YOUR OBJECTIVE
How many lines below contain the string "target"? Reply with the figure and no further words.

Data records:

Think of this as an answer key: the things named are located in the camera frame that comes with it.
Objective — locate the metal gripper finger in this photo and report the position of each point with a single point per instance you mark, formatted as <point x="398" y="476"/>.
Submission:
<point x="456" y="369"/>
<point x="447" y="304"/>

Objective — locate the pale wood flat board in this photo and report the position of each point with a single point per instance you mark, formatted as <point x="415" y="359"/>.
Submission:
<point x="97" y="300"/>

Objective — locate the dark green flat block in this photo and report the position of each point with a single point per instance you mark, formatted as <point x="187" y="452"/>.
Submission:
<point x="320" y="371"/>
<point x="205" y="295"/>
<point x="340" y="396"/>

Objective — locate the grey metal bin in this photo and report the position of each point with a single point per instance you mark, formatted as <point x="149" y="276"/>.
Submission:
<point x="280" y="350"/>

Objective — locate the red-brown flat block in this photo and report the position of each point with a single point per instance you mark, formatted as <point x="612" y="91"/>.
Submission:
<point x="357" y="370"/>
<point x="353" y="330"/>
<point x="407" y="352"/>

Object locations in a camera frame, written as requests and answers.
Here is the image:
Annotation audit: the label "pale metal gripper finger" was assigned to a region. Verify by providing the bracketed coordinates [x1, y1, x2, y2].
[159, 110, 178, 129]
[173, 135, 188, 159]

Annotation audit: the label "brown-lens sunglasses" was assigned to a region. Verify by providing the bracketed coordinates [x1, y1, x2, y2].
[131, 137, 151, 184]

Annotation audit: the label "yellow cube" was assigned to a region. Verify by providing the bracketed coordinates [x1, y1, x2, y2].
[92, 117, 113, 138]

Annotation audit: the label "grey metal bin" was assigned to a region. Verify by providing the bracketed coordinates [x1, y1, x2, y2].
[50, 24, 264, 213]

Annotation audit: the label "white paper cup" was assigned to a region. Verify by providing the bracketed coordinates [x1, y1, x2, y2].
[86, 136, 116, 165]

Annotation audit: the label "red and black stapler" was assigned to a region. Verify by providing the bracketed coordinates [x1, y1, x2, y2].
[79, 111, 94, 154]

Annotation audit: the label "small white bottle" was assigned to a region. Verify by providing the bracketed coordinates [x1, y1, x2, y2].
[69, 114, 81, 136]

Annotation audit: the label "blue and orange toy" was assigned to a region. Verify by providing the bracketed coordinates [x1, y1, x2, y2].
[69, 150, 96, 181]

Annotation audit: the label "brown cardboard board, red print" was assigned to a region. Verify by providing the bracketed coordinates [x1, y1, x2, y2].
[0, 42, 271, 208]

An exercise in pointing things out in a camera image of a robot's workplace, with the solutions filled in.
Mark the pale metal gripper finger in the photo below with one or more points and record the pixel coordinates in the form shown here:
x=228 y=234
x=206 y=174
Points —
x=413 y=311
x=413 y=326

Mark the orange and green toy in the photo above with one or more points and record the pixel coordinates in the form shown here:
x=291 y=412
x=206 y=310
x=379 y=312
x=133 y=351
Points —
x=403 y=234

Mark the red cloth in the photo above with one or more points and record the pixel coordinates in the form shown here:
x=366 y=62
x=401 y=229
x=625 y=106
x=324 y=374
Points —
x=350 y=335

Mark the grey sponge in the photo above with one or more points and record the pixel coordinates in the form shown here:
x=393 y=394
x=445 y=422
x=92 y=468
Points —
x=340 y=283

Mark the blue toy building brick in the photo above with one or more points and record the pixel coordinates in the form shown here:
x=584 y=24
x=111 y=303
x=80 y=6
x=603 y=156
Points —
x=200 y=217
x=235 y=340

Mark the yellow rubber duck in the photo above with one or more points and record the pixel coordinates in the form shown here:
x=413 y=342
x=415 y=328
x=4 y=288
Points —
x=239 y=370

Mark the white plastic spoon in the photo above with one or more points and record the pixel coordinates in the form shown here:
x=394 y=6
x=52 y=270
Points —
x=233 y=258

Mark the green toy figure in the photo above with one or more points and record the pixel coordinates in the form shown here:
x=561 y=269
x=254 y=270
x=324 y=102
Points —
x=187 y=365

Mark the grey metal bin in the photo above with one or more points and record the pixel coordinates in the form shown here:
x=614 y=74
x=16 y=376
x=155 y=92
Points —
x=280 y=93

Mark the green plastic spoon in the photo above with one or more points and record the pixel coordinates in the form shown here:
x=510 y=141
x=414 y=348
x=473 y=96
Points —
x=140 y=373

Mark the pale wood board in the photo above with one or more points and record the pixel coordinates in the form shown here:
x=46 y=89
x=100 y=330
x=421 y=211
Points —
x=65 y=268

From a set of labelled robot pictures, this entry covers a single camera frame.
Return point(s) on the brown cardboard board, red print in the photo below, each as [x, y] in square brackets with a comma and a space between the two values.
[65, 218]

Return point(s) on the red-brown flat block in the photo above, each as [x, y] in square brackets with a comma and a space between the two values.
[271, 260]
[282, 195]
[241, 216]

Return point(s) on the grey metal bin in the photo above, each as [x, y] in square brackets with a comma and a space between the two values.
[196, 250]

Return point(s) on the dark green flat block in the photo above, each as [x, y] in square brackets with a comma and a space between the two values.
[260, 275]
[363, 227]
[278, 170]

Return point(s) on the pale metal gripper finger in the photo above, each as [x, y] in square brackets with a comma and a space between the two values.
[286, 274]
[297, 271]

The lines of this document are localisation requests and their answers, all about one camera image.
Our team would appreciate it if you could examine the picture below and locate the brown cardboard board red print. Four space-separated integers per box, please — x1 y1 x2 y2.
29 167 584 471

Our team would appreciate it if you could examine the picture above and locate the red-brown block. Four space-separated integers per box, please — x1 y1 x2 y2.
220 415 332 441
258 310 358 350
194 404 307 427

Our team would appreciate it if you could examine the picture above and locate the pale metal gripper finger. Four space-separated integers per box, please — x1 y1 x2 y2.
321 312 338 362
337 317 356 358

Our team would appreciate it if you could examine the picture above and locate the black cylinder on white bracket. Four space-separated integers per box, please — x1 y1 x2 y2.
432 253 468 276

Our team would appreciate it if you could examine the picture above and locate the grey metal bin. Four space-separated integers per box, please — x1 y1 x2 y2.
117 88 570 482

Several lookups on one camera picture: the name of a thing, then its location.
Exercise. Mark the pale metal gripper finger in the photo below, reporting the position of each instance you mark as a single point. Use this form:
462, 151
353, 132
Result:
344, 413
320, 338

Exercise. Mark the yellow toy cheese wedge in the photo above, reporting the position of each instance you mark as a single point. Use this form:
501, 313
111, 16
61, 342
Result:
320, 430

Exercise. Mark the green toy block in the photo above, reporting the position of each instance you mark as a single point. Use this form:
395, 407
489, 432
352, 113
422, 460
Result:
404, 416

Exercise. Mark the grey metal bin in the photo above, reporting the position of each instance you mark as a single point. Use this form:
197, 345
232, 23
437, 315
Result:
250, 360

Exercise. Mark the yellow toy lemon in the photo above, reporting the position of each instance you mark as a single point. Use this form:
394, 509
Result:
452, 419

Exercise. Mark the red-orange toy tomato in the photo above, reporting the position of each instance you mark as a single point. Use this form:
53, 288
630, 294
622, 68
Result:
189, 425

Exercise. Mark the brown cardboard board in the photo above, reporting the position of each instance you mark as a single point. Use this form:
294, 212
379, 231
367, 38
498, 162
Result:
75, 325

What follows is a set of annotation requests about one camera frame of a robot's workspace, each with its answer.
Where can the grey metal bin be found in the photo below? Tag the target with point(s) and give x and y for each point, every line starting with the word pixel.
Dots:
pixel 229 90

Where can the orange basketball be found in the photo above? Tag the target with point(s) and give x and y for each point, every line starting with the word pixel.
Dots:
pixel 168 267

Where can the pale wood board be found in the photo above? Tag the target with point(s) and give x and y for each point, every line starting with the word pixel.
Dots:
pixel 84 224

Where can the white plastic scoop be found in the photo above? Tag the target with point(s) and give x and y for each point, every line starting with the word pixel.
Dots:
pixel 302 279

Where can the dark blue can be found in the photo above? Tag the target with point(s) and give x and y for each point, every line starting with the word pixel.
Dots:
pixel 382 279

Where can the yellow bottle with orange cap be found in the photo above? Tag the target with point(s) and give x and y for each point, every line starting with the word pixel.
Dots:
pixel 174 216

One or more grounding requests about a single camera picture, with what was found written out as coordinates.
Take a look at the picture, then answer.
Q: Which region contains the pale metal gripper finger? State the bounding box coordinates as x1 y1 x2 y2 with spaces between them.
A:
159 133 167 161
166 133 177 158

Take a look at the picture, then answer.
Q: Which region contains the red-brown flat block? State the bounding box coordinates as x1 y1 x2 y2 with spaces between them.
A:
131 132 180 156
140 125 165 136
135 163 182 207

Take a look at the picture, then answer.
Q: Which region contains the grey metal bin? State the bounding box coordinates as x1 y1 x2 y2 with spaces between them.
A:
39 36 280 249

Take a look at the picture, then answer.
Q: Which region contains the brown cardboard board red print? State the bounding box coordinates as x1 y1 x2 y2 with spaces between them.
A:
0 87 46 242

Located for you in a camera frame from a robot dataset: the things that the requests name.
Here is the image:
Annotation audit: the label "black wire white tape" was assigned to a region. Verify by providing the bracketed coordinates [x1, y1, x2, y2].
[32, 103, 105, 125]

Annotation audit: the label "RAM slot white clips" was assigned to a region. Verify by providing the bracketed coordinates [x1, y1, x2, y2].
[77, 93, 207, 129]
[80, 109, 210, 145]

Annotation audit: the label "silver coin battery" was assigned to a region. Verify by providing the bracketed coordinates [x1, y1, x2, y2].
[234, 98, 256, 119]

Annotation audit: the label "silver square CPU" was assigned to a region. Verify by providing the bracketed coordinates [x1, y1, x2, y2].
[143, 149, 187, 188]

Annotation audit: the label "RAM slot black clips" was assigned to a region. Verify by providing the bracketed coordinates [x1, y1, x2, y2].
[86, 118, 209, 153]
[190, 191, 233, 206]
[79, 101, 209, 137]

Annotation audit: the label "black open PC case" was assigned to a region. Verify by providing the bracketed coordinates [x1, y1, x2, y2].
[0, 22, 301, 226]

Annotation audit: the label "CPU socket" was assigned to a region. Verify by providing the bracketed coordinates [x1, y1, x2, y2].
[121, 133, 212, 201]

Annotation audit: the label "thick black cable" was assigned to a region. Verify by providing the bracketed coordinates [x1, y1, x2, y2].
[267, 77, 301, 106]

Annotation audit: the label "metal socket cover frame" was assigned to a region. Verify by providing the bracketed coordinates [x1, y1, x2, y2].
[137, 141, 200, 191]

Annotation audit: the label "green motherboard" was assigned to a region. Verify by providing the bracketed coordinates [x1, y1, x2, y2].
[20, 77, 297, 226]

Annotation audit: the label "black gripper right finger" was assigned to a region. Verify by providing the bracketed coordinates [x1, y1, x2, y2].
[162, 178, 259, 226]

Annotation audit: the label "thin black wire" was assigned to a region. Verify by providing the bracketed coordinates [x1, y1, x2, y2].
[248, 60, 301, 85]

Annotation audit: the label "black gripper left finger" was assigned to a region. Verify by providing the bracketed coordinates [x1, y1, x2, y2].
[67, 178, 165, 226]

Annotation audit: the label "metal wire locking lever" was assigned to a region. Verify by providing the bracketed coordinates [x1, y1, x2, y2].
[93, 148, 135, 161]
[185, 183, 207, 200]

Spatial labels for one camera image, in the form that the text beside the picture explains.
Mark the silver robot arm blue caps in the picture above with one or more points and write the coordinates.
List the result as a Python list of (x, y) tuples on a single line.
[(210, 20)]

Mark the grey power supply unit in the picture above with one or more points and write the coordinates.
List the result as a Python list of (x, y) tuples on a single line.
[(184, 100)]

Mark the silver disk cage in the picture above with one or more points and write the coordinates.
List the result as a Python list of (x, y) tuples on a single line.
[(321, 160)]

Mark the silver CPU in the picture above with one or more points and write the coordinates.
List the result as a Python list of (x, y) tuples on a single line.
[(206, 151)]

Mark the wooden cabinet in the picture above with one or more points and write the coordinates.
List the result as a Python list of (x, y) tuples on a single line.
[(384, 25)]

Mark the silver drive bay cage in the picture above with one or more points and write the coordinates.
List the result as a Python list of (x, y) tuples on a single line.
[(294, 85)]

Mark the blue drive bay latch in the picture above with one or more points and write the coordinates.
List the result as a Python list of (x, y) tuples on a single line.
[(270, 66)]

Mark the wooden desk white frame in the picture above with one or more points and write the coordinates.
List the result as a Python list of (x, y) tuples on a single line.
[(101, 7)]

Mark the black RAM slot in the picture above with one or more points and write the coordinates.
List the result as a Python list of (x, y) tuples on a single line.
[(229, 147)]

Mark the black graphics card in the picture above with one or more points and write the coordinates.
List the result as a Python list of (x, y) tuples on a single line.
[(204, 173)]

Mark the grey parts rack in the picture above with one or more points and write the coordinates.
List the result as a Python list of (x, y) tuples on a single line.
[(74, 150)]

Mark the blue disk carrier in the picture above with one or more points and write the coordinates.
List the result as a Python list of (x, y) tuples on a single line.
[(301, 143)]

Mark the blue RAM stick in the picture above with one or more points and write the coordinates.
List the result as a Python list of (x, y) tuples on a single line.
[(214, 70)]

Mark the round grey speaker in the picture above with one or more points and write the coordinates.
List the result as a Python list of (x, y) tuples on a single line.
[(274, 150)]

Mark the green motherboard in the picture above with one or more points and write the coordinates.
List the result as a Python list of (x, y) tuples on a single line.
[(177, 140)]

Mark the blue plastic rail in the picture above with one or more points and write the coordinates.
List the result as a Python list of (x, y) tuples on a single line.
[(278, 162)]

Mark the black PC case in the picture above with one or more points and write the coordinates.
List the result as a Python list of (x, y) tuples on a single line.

ANSWER AREA
6